### Requirement
Each line of the material that mentions the word "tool" is to be copied.
◆ ◆ ◆
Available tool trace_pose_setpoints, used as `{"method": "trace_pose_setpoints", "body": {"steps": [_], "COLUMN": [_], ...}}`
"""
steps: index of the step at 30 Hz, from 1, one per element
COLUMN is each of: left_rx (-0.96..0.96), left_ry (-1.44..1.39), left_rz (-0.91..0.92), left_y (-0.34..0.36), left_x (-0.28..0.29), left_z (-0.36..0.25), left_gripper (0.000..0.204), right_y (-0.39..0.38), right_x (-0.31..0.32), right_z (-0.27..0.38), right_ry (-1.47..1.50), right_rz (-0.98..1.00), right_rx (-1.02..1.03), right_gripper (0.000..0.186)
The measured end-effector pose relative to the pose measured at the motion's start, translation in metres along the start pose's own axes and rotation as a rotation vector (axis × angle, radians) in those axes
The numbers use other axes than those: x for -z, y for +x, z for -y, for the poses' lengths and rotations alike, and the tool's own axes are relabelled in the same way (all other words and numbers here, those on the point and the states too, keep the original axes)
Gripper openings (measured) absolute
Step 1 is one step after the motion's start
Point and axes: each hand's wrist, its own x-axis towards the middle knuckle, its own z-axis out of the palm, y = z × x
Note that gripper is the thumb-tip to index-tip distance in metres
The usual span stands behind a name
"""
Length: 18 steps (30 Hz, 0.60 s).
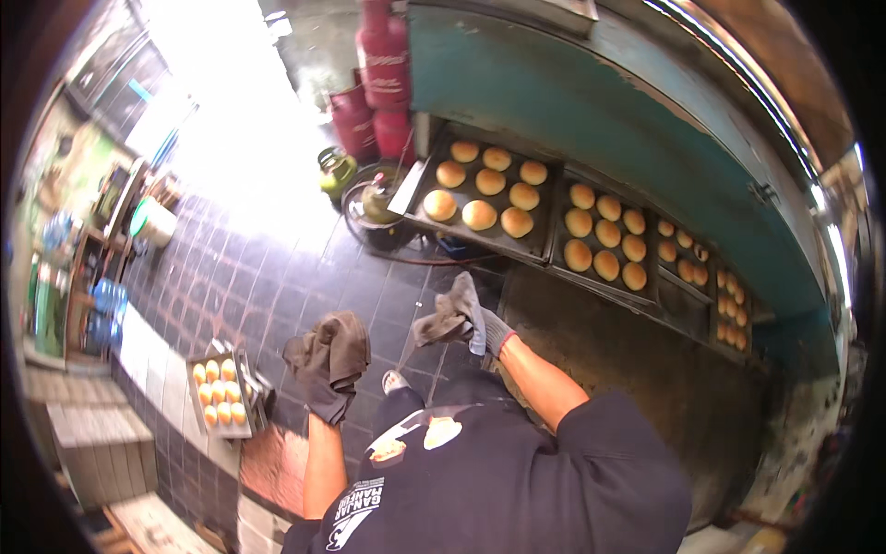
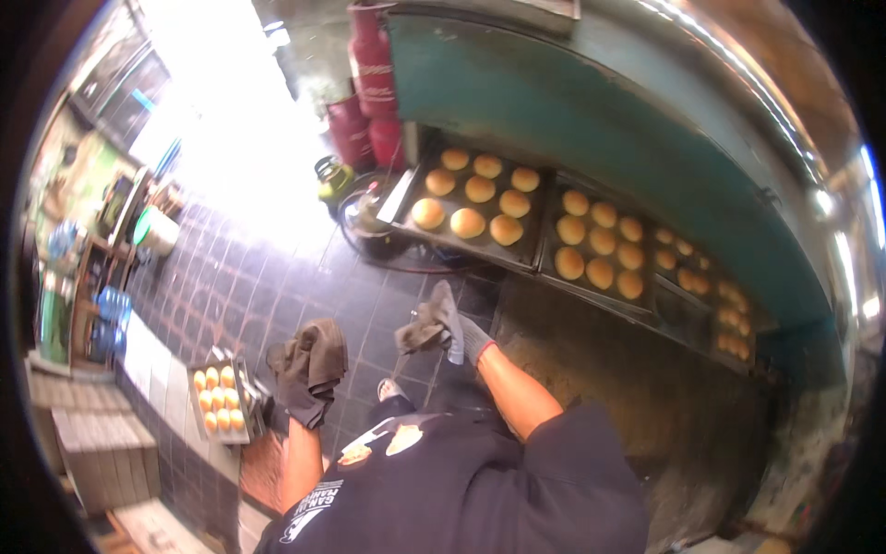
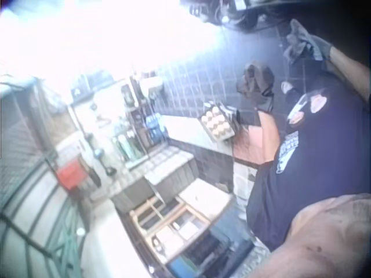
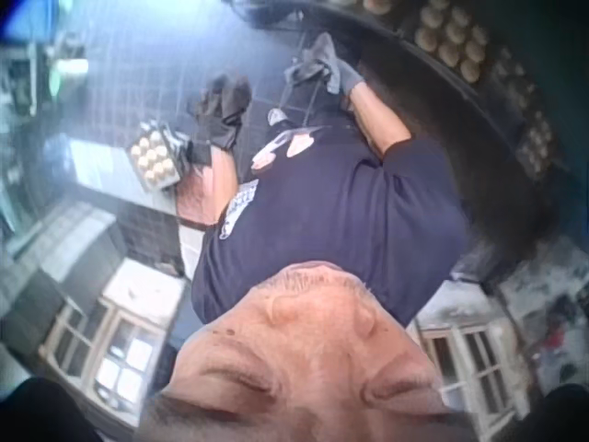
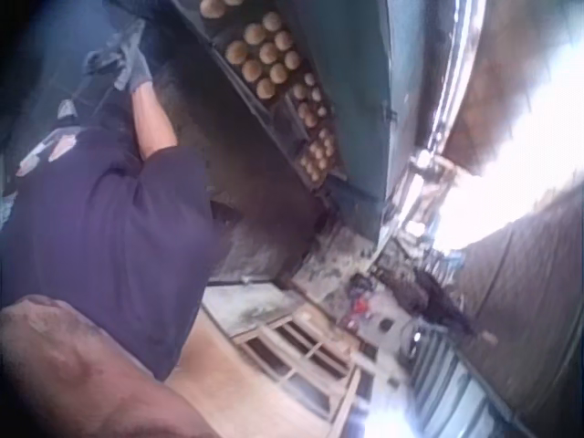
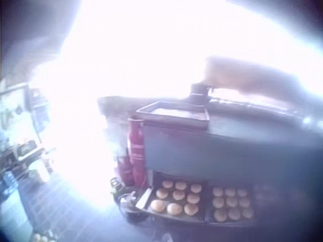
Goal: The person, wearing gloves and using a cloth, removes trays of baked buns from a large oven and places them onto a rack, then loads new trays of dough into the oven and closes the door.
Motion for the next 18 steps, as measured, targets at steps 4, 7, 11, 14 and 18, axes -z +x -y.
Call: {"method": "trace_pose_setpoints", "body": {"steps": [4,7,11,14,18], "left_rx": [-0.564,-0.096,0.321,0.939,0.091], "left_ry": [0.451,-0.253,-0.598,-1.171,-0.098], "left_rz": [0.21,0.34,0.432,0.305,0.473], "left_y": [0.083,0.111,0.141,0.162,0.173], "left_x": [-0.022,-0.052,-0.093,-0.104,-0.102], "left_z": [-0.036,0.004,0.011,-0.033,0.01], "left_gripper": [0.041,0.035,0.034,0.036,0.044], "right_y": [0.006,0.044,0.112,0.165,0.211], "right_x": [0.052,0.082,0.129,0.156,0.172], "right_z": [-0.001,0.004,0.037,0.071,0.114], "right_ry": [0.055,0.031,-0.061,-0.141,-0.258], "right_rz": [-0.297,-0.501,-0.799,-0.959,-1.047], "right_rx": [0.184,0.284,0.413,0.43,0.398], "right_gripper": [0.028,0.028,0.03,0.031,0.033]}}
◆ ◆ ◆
### Reply
Available tool trace_pose_setpoints, used as `{"method": "trace_pose_setpoints", "body": {"steps": [_], "COLUMN": [_], ...}}`
The numbers use other axes than those: x for -z, y for +x, z for -y, for the poses' lengths and rotations alike, and the tool's own axes are relabelled in the same way (all other words and numbers here, those on the point and the states too, keep the original axes)

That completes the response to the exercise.